Waves and tides (vertical displacement)

In protected coastal bays and inlets and in the narrow channels of the CAA, where the water is undisturbed by large waves or tides, winter ice generally becomes consolidated (10/10 concentration) and land-fast from shore to shore. The fast ice edges at the mouths of channels leading into the CAA are often arched, with the curves of the arches eating inwards into the consolidated ice (notably in Amundsen Gulf, M’Clure Strait, Lancaster and Jones Sounds and in Nares Strait). This is related to increased stresses from the prevailing winds and currents on the ice edges in the centres of the channels (away from the shore).

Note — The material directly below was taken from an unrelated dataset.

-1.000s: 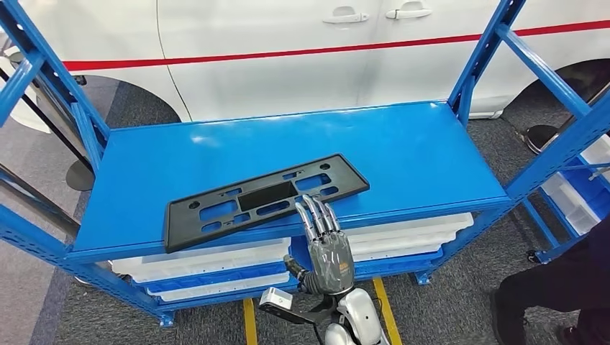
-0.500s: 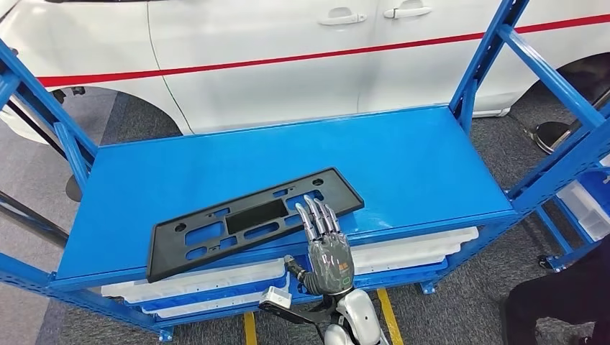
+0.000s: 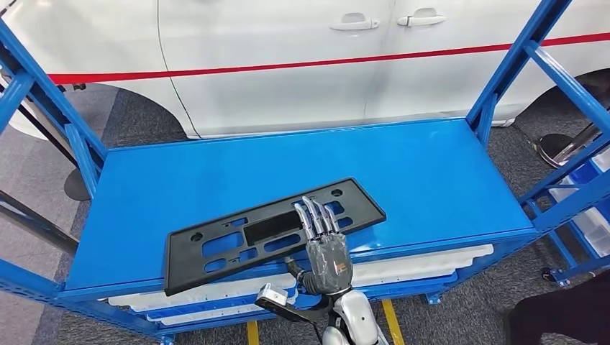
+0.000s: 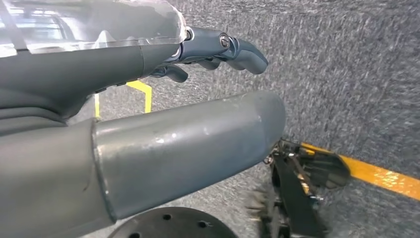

Elsewhere (offshore), constant vertical displacement by wind-generated waves and tides plays a role in breaking areas of ice into individual floes, with floe sizes decreasing towards the edges of the mobile ice pack where wave damping is least. In these locations (e.g. the eastern and southern ice margins in Davis Strait and the Labrador Sea), small floes (usually <500m) are often organized into strips and patches. Areas with large tidal ranges (e.g. Foxes Basin) will also generally have smaller floe sizes. Vast (2-10km) and sometimes giant (>10km) floes are observed in the Arctic Ocean where ice concentrations and thicknesses are greatest and where maximum wave-damping occurs.  During freeze-up, waves generated by storm winds can hinder the production of sea ice by destroying thin newly formed ice.